#### [What the task asks]
All lines from the entries below that contain the string "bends" should be copied out.

#### [Entries shown]
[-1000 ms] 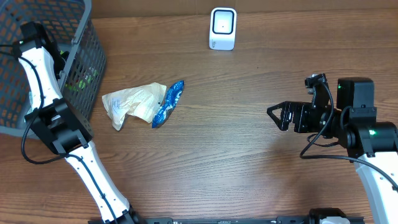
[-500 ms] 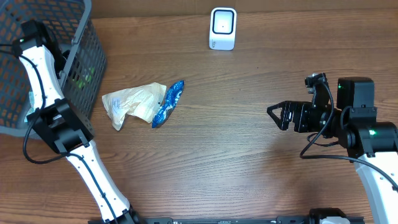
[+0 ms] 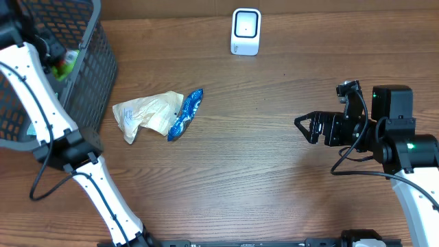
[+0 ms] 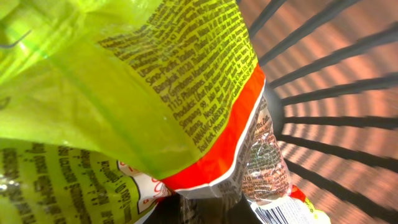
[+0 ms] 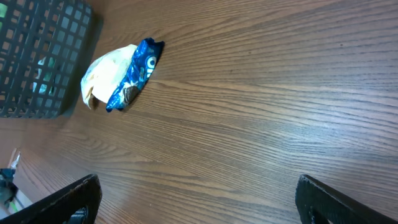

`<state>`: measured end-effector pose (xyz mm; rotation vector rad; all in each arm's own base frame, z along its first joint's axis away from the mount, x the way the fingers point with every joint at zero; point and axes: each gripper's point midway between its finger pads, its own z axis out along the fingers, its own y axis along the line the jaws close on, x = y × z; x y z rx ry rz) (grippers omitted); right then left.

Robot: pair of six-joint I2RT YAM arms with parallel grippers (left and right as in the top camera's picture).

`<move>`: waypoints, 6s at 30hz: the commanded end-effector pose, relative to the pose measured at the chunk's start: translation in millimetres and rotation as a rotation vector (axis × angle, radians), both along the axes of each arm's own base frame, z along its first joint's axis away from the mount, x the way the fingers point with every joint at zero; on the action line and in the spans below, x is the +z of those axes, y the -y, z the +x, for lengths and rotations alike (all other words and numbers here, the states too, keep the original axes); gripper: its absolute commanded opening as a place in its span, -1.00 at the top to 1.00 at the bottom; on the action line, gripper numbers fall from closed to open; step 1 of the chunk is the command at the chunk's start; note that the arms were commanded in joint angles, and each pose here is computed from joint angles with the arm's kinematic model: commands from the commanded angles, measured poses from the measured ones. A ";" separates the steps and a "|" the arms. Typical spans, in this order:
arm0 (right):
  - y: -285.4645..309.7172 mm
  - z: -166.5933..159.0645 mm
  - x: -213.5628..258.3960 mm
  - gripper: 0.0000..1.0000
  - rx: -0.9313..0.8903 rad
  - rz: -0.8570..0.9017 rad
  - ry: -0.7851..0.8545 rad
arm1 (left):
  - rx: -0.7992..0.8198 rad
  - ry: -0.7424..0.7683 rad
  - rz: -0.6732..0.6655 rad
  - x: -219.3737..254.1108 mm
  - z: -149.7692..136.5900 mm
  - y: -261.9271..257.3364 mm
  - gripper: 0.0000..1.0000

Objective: Scan the item barcode
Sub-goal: 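Lift the green snack bag out and drop it onto the bread bag, then reach the left gripper into the basket and grasp the mint-green pack, then place the mint-green pack on the table right of the Oreo pack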

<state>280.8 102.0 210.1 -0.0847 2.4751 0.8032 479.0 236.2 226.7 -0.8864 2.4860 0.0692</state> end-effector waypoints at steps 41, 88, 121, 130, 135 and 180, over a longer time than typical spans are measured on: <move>-1.9 12.1 17.3 -1.00 0.003 0.004 0.082 | -0.712 -0.457 -0.156 -92.8 -96.7 251.9 -0.43; -4.4 9.1 17.1 -1.00 0.013 0.019 0.070 | -0.029 -0.549 -0.082 -190.2 -87.3 -84.6 -0.79; -4.5 12.8 20.2 -1.00 0.014 0.019 0.093 | -0.076 0.144 0.024 98.8 -74.5 -15.1 0.92; -4.4 12.9 20.3 -1.00 0.013 0.019 0.093 | -0.290 0.345 0.101 210.2 -122.9 106.9 0.92; -4.5 12.8 20.2 -1.00 0.014 0.019 0.093 | -0.492 0.174 -0.010 161.1 -111.2 187.4 0.92; -10.6 16.8 29.7 -1.00 0.040 0.053 0.136 | -0.701 -0.245 -0.039 -120.0 -100.9 385.8 -0.23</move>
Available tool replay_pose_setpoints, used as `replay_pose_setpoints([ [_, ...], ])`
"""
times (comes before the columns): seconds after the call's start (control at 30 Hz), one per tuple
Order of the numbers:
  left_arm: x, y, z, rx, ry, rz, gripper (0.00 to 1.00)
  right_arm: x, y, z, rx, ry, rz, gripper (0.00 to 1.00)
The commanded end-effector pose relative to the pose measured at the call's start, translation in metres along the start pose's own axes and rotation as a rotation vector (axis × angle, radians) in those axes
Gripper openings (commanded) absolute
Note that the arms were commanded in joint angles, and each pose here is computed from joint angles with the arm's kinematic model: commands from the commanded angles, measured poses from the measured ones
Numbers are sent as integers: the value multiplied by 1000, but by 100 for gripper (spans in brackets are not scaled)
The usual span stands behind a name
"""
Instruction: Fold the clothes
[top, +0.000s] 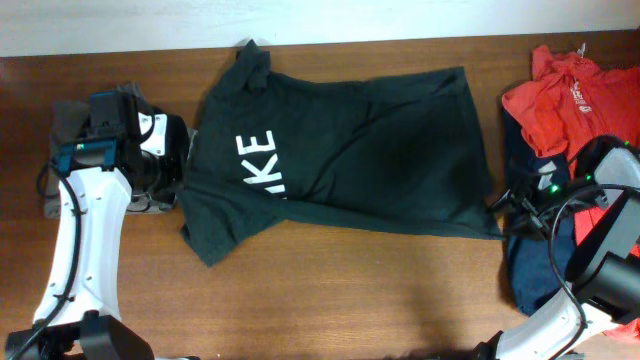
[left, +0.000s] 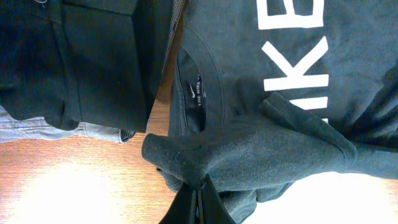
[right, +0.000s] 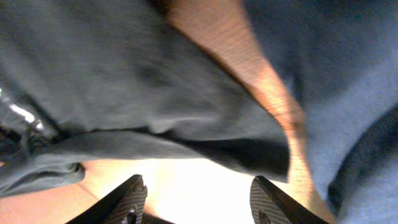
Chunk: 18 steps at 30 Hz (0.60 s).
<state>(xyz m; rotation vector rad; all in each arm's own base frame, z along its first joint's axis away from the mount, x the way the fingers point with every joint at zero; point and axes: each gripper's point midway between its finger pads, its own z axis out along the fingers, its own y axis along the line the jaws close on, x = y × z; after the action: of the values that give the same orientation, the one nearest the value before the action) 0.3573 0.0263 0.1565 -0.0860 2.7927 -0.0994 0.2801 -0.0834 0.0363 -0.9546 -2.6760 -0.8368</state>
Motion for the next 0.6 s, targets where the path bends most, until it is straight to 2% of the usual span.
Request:
replay_pose_setpoints([
  [0.0,-8,2,-14,-11,-44,10,0,13,-19,16,45,14,137,59],
  [0.33,-8,2,-14,-11,-44,10,0,10,-29,23,79,-9,179,53],
  [0.47,-8,2,-14,-11,-44,11,1,-2,-19,17,36,-45,40,54],
  [0.57,-8,2,-14,-11,-44,11,0,-9,6,4,-66,-66,-101,54],
])
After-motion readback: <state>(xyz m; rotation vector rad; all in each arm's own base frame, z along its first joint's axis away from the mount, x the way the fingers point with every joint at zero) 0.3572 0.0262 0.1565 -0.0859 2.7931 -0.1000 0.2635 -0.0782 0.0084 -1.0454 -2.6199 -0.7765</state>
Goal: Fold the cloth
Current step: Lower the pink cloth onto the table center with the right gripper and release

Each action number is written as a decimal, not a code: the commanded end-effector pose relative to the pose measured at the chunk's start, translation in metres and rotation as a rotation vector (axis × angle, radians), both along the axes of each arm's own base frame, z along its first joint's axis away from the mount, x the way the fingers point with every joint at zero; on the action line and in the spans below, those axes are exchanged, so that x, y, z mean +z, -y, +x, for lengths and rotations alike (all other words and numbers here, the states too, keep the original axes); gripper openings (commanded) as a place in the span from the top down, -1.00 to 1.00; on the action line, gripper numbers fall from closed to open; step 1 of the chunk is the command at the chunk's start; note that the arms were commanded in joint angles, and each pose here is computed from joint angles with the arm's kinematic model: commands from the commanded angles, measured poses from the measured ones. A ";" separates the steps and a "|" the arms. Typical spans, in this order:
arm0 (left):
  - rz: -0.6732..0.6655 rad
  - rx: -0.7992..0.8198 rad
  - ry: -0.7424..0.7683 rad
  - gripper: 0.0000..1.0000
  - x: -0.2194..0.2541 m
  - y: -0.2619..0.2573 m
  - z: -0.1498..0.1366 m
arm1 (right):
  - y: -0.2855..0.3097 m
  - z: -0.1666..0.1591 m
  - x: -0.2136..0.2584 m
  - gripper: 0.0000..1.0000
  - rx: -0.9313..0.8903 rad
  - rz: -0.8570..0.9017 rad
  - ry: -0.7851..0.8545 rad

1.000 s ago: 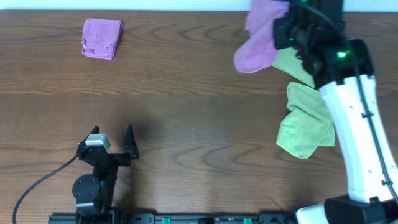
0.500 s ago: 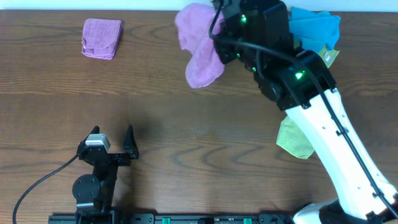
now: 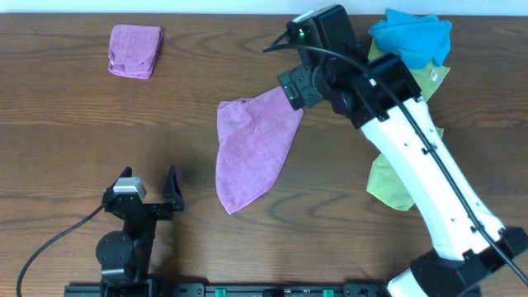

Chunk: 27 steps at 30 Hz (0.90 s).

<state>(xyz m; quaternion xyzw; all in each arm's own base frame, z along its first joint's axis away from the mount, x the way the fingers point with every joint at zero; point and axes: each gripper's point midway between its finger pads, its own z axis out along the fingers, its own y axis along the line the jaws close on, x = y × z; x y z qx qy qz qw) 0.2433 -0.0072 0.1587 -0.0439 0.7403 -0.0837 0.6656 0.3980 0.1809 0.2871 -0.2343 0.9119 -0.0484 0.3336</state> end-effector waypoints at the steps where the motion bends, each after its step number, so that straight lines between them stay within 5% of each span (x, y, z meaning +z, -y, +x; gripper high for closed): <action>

#### [Response to this task]
Motion for the next 0.6 s, targets where the path bends most, until it is straight to 2% of the usual span.
<state>(xyz m; quaternion xyzw; all in each arm's own base frame, z along its first joint's axis away from the mount, x the way the fingers point with every joint at zero; point and axes: each gripper's point midway between its finger pads, its own z axis out along the fingers, its own y axis along the line the jaws close on, x = y × z; x y z qx qy qz qw) 0.2433 -0.0072 0.1587 -0.0439 0.7403 -0.0837 0.6656 0.3980 0.1809 0.2871 -0.2343 0.9119 -0.0484 0.3336</state> end-effector waypoints at the steps where the motion bends, each after its step number, so that straight lines between them stay within 5% of each span (x, y, z meaning +z, -y, +x; gripper high for closed): <action>

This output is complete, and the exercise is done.